Feature Name: f16_and_f128
Start Date: 2023-07-02
RFC PR: rust-lang/rfcs#3453
Rust Issue: rust-lang/rfcs#2629

Summary

This RFC proposes adding new IEEE-compliant floating point types f16 and f128 into the core language and standard library. We will provide a soft float implementation for all targets, and use hardware support where possible.

Motivation

The IEEE 754 standard defines many binary floating point formats. The most common of these types are the binary32 and binary64 formats, available in Rust as f32 and f64. However, other formats are useful in various uncommon scenarios. The binary16 format is useful for situations where storage compactness is important and low precision is acceptable, such as HDR images, mesh quantization, and AI neural networks.^[1] The binary128 format is useful for situations where high precision is needed, such as scientific computing contexts.

The proposal is to add f16 and f128 types in Rust to represent IEEE 754 binary16 and binary128 respectively. Having f16 and f128 types in the Rust language would make Rust an optimal environment for more advanced use cases. Unlike third-party crates, this enables the compiler to perform optimizations for hardware with native support for these types, allows defining literals for these types, and would provide one single canonical data type for these floats, making it easier to exchange data between libraries.

This RFC does not have the goal of covering the entire IEEE 754 standard, since it does not include f256 and the decimal-float types. This RFC also does not have the goal of adding existing platform-specific float types such as x86's 80-bit double-extended-precision. This RFC does not make a judgement of whether those types should be added in the future, such discussion can be left to a future RFC, but it is not the goal of this RFC.

Guide-level explanation

f16 and f128 are primitive floating types, they can be used like f32 or f64. They always conform to binary16 and binary128 formats defined in the IEEE 754 standard, which means the size of f16 is always 16-bit, the size of f128 is always 128-bit, the amount of exponent and mantissa bits follows the standard, and all operations are IEEE 754-compliant.

let val1 = 1.0; // Default type is still f64
let val2: f128 = 1.0; // Explicit f128 type
let val3: f16 = 1.0; // Explicit f16 type
let val4 = 1.0f128; // Suffix of f128 literal
let val5 = 1.0f16; // Suffix of f16 literal

println!("Size of f128 in bytes: {}", std::mem::size_of_val(&val2)); // 16
println!("Size of f16 in bytes: {}", std::mem::size_of_val(&val3)); // 2

Every target should support f16 and f128, either in hardware or software. Most platforms do not have hardware support and therefore will need to use a software implementation.
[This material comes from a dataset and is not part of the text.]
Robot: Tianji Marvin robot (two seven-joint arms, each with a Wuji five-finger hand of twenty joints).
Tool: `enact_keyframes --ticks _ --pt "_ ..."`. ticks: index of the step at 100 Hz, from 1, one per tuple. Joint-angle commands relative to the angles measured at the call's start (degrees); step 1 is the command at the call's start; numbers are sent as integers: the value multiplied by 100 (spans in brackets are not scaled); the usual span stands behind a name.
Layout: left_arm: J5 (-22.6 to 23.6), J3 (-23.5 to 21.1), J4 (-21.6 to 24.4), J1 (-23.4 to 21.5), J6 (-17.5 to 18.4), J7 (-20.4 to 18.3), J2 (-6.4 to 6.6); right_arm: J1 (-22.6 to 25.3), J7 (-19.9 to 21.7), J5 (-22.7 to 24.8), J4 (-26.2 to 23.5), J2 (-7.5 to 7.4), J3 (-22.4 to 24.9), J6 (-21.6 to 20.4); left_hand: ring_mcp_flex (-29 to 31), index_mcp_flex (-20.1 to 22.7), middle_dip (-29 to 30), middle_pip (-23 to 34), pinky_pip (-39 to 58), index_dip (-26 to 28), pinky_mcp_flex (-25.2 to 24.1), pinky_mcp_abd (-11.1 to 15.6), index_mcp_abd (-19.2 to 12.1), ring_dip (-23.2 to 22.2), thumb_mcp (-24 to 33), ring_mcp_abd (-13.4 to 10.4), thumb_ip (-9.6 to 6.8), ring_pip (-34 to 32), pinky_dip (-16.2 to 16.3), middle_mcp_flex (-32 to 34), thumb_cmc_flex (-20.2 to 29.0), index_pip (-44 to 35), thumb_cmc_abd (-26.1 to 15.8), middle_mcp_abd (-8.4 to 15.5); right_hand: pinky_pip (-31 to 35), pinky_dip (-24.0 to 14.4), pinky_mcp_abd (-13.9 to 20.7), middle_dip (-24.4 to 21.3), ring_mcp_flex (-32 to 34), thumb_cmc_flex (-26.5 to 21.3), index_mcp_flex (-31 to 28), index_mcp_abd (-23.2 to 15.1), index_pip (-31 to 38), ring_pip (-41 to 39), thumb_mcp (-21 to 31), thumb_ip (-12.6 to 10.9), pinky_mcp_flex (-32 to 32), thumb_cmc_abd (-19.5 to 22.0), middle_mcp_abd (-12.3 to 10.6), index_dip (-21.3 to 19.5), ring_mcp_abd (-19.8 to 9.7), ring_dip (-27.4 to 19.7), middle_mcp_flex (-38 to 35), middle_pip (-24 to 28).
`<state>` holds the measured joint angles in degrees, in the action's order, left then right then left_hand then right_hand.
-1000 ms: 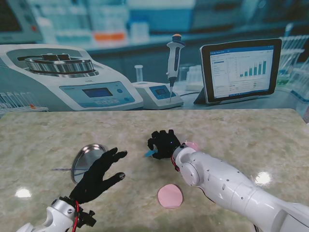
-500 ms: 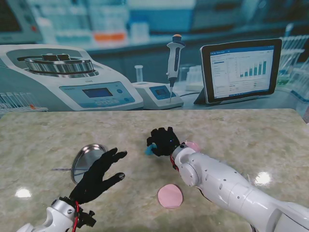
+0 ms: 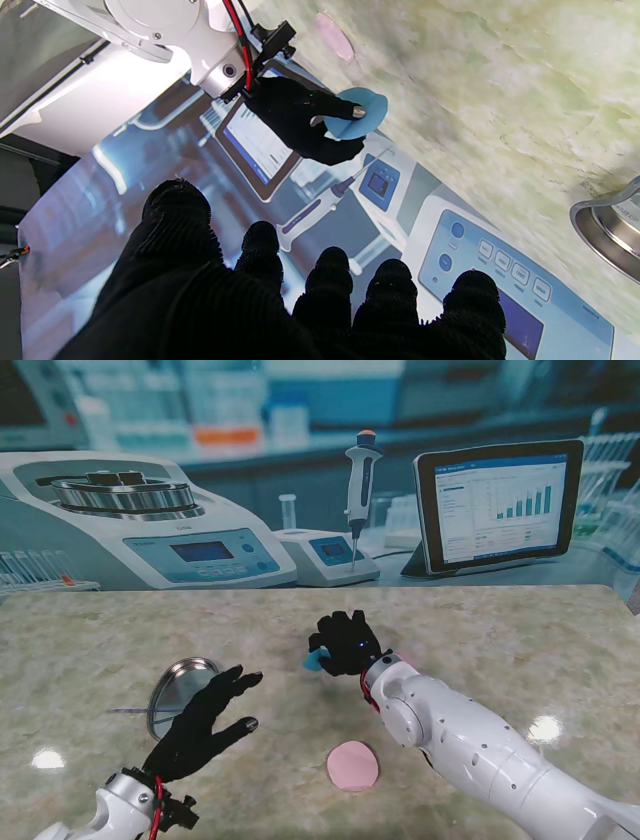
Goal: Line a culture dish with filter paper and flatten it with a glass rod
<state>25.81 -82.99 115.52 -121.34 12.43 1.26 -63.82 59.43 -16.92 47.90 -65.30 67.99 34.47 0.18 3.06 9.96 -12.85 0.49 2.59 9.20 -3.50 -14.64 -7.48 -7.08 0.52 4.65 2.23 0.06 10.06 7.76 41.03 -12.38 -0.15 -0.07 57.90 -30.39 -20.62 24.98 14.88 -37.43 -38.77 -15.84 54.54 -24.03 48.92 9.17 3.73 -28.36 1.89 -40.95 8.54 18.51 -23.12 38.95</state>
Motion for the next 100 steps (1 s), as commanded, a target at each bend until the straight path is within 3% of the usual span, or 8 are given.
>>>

All operators, constants, and math functions defined for f32 and f64 in core, must also be defined for f16 and f128 in core. Similarly, all functionality defined for f32 and f64 in std must also be defined for f16 and f128.

Reference-level explanation

`f16` type

f16 consists of 1 bit of sign, 5 bits of exponent, 10 bits of mantissa. It is exactly equivalent to the 16-bit IEEE 754 binary16 half-precision floating-point format.

The following traits will be implemented for conversion between f16 and other types:

impl From<f16> for f32 { /* ... */ }
impl From<f16> for f64 { /* ... */ }
impl From<bool> for f16 { /* ... */ }
impl From<u8> for f16 { /* ... */ }
impl From<i8> for f16 { /* ... */ }

Conversions to f16 will also be available with as casts, which allow for truncated conversions.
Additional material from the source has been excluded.